** Your goal **
Repeat the data exactly, please; no pictures belong in the copy.

** Provided data **

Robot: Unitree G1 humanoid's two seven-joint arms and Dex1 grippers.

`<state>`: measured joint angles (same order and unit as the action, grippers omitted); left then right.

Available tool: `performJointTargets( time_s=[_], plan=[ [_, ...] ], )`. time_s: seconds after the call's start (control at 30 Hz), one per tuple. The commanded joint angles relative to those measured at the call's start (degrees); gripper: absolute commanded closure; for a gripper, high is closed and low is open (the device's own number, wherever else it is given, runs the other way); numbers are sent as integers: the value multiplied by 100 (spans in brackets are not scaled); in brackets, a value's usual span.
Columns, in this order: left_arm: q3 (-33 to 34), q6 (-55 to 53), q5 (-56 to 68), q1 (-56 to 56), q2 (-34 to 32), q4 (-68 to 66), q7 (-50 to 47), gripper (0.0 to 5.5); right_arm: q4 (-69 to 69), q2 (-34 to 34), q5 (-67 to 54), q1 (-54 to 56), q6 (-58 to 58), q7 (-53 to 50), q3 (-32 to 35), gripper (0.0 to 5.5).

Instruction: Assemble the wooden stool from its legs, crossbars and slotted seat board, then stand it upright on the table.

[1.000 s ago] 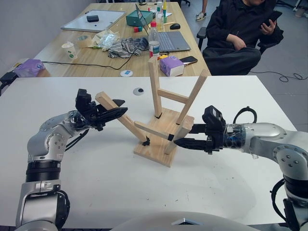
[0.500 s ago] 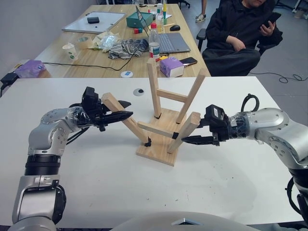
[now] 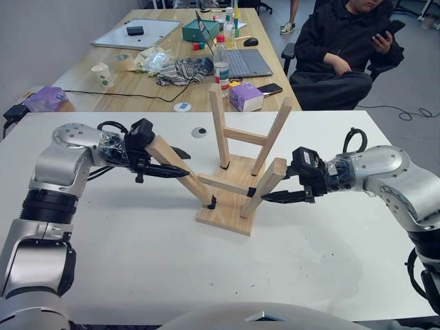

** Answer to the problem **
Robot: Unitree G1 humanoid's two seven-joint arms and Dex1 grippers.

`<state>`: measured joint angles (same order and unit as the action, grippers omitted); left then right.

Available tool: `performJointTargets( time_s=[_], plan=[ [_, ...] ], )`. time_s: seconds after the call's start (control at 30 Hz), one per tuple. The commanded joint angles relative to those measured at the call's start (degrees); gripper: absolute commanded closure; for a gripper, high is closed and low is open (the device's own number, wherever else it is given, runs the other way); numbers are sent as integers: the value multiplied by 100 (spans in brackets are not scaled); in brackets, a value's usual span.
Columns, in this order: left_arm: q3 (-33 to 34), q6 (-55 to 53), q5 (-56 to 68), q1 (-56 to 56), q2 (-34 to 32), q4 (-68 to 66), q7 (-50 to 47), gripper (0.0 to 5.5); right_arm: q4 (-69 to 69), q2 (-34 to 34), q5 (-67 to 54), q1 (-54 to 56), q6 (-58 to 58), q7 (-53 to 50), q3 (-32 to 35), gripper (0.0 to 5.5).

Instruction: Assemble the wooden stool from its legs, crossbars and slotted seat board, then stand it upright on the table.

[1.000 s ago] 
[0.500 s ago] 
[now] 

This exercise requires no further output.